Sangat indah Najwa bernostalgia dengan kenangan masa lalunya. Namun kenangan hanya tinggal kenangan, sekarang dia hanya bisa untuk mengingatnya. ia sudah tak di AM lagi.
Sekarang yang tersisa hanyalah perasaan rindu yang tak terbendung memenuhi segenap relung hatinya. Rindu pada teman-teman dekatnya yang selalu setia dan ceria, pada kajian-kajian keagamaan yang selalu disukainya, pada speaking atau Muhadatsah yang selalu membuatnya happy karena harus cas-cis-cus dan ber-na’am-na’am pagi-pagi dilapangan serba guna, dan pada seseorang yang selalu memberikannya inspirasi hidup, yang selalu menenangkannya ketika sedang labil, selalu menemaninya dalam setiap keadaan dan selalu menginginkan kesenangan dan keceriaannya, Pak Gimi. Wali kelas sekaligus guru favoritnya.

Ahaai…! Andai saja ada Neila, anggi, Nisa dan Yuli. andai saja pak Gimi tau! Huuh… AM… How are U, Oh wind, say salam to Them, to AM…! " Gumamnya.

Wartawan (Mengakhiri masa penantian jawaban): "Maaf Dik!".
Najwa Alifia tersadar. dan tanya jawab mengalir kembali setelah sesaat terhenti dengan lamunan
Najwa tadi.

Najwa: "Ups! maaf Mas, jadi ngelamun. Hihiy… " (tersentak dan sepontan meneruskan jawabannya kembali sambil mengatur duduknya.
"Eem! E… Sebenarnya saya sudah tidak di pesantren lagi sih Mas, dan mungkin agak lucu kalau saya pada awalnya mengaku sebagai seorang santriwati tapi saya sudah lebih satu tahun tidak ‘ngaji’ kitab dan tinggal di Pesantren, namun saya tidak bohong lho Mas, soalnya saya kan pernah nyantri juga, tiga tahun lhoo…".
Najwa Alifia tersenyum membuat beberapa wartawan disekitarnya tersihir dengan lesung pipit dan giginya yang putih indah tersusun.
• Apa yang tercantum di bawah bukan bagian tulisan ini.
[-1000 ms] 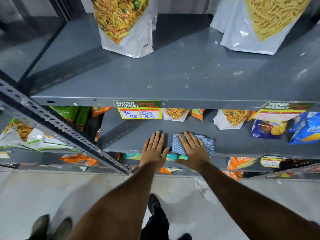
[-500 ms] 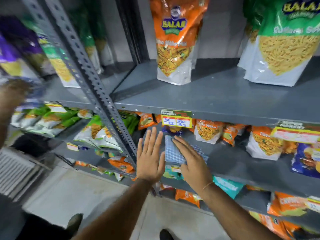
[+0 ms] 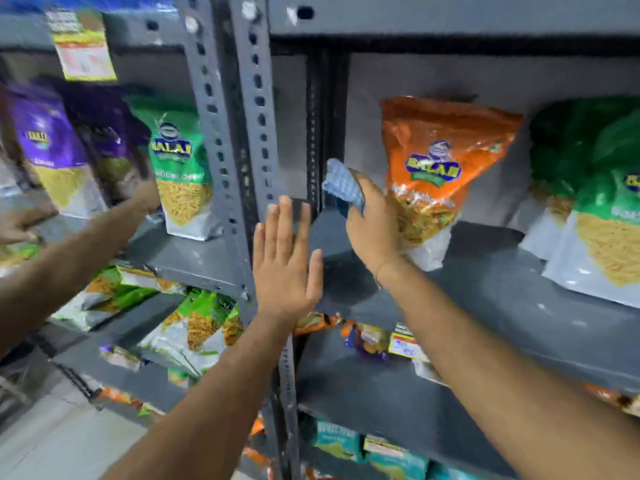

Sungguh anggun.

Wartawan: "Maksud Dik Najwa, Dik Najwa sudah keluar dari pesantren?! Lalu kenapa Dik Najwa masih mengaku sebagai seorang santri? Apa Dik Najwa bermaksud mengesampingkan Sekolah yang sekarang?" Tanya wartawan itu lagi menyelidik.

Najwa: "Tidak, tidak! Bukan maksud saya ingin mengesampingkan sekolah saya yang sekarang, malah karena sekolah yang sekaranglah saya bisa wawancara dengan Mas-mas disini, saya juga sudah
menjelaskan sebelumnya tentang hal itu, Hanya saja saya tidak bisa mengingkari bahwa keberadaan saya disini juga tak luput dari andil pesantren tempat saya dulu belajar, namanya Al Muntaqo, tepatnya SMPIT Al Muntaqo." kelihatan serius tapi santai.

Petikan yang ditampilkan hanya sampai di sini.